UWI, St Augustine principal Prof Rose-Marie Belle Antoine, in her remarks, praised Brereton for her "calm, unbiased advice" and "very rational, empathetic approach."

Historian Prof Brinsley Samaroo, reviewing Islands at War, said history should provide guidelines for the future. He said the war years were a complicated slice of TT's history, with US occupation, TT becoming the Commonwealth's biggest oil producer and a takeover target for German ambitions, while seeing an upswing in local agricultural production displacing the influence of a colonial cartel, temporarily. Samaroo's favourite chapter was Forgotten Women of World War II, a detailed probe into the lives of ordinary women – nurses, teachers, telegraph operators and social activists.

"These women operated in a world dominated by men who dictated that upon marriage a woman had to resign from government employment." Bigger jobs went to British women.

Prof Brinsley Samaroo talks about the book Islands at War
November 10, 2022. - Photo by Roger Jacob

Local women, however, pitched in to help to bail Britain out of the war, a record of their lives surely now inspiring to modern women.

"Chapter two revisits the story of Jean and Dinah through the sexploitation of local women by the Americans."

He said calypsonian Slinger "Mighty Sparrow" Francisco had little sympathy for such women abandoned by the Americans.

Samaroo said the war stimulated Carnival, calypso and steelbands, as the Americans craved local entertainment. He said writers such as VS Naipaul, Ralph de Boissiere and Sam Selvon had recreated wartime scenarios in their books, the period nourishing the creative impulse.

Lamenting a dearth of post-colonial writing especially on women's role in creating a Caribbean space, he welcomed the book as a labour of love.

Commenting on History Matters, Judy Raymond, writer and editor in chief of Newsday, considered the place of history in modern TT, Brereton's collection of opinion columns and Brereton's wider professional life.

"As many writers and no doubt any historian will tell you, the past is never dead; it’s not even past," she said. "There are still people who are under the impression that we don’t have much history, recorded or otherwise, though whether you know it or not, it’s actually always with us, like the river that still runs below this building."
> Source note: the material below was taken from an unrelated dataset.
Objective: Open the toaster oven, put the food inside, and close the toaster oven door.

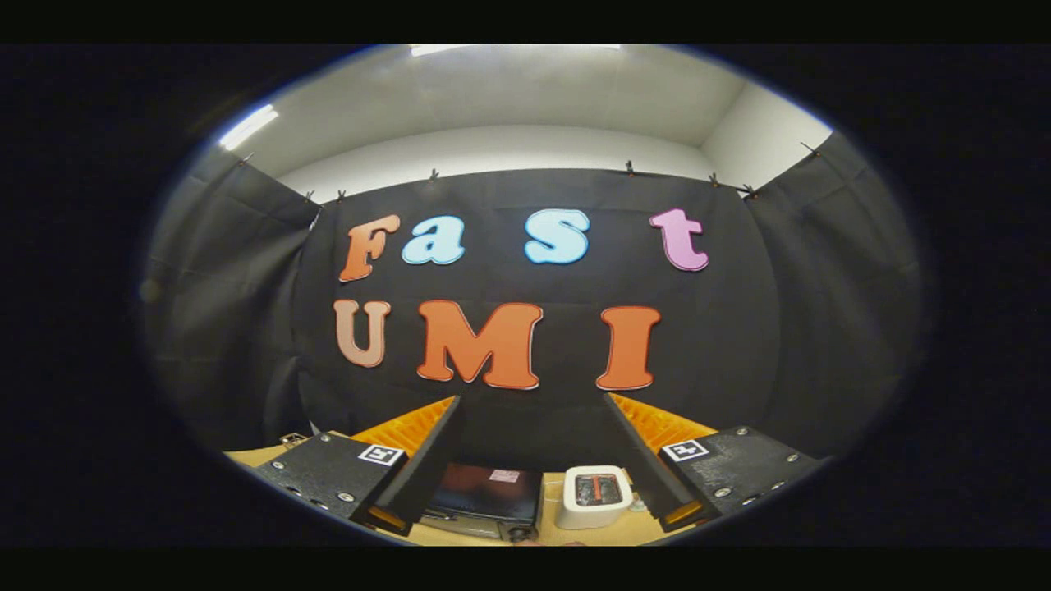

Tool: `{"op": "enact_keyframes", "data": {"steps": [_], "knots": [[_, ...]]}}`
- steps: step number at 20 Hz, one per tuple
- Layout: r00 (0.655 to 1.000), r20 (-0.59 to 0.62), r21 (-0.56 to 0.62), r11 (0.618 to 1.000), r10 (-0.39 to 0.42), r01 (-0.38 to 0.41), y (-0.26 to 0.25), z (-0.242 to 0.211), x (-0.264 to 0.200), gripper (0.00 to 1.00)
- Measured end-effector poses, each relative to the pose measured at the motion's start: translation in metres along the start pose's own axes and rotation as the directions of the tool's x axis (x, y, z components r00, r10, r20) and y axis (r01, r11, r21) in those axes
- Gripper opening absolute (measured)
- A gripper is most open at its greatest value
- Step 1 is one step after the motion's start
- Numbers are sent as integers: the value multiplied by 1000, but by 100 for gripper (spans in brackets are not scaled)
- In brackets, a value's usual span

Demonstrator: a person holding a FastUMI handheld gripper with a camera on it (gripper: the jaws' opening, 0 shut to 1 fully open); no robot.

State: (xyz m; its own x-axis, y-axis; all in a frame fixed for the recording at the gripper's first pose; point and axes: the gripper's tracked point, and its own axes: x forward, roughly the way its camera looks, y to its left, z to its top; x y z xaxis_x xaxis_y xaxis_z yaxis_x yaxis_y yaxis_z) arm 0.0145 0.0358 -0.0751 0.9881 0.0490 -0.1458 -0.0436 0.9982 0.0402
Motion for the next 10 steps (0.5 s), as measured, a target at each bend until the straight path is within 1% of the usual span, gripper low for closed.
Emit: {"op": "enact_keyframes", "data": {"steps": [6, 10], "knots": [[994, -77, -9, 997, 81, -82, 49, -44, 8, 98], [977, -168, 9, 991, 132, -132, 82, -86, 16, 98]]}}
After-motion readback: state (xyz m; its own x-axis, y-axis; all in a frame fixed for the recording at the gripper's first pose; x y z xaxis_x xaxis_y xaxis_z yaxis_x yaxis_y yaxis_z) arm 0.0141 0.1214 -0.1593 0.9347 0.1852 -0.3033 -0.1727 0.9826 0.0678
She said the book was a reminder that newspapers were not only about the latest murders, insults traded in Parliament or who had just beaten the West Indies, but also about opinions on issues such as current affairs, books, art or history.
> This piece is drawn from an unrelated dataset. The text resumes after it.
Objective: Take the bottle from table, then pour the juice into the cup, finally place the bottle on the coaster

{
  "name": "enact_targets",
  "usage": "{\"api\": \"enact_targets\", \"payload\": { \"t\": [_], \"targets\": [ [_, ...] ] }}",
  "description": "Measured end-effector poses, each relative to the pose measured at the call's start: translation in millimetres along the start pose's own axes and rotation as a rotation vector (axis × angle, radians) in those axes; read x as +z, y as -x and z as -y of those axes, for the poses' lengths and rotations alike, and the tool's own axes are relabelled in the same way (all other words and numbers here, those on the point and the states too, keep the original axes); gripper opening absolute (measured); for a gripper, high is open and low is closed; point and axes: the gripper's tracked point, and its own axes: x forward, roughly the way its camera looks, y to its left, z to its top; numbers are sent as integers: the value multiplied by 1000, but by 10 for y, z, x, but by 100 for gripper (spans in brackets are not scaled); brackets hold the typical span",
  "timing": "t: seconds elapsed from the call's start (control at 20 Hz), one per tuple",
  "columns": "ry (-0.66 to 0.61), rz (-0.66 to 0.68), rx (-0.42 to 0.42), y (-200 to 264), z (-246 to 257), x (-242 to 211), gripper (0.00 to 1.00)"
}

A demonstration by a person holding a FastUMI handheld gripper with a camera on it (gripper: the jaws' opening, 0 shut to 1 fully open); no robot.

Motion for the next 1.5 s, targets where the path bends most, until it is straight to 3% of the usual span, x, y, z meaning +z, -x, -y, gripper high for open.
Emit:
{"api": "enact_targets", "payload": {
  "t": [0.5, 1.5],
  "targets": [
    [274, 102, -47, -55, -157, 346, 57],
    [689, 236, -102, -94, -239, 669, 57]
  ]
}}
Raymond said the collection of news columns showed TT's wealth of history.

"These columns are perfectly designed and targeted: they’re short, they’re easily digested, and they offer enlightenment on subjects you didn’t know anything about, and deeper or fresh insight into things about which you knew a little. They’re readable, but they don’t exaggerate or, worse yet, take liberties with the facts for effect."

She quoted Brereton as saying truth in history was notoriously tricky. Raymond said while some had viewed Governor Sir Thomas Picton as a hero who died nobly at the Battle of Waterloo (1815), this year his statue had been relegated to a back room in Wales's National Museum. Brereton, she said, had mentioned Picton, but was more interested in Luisa Calderon, the local girl he was tried for torturing, plus Picton's companion Rosette Smith, a mixed-race woman who had nevertheless done a roaring trade in buying and hiring out her enslaved compatriots.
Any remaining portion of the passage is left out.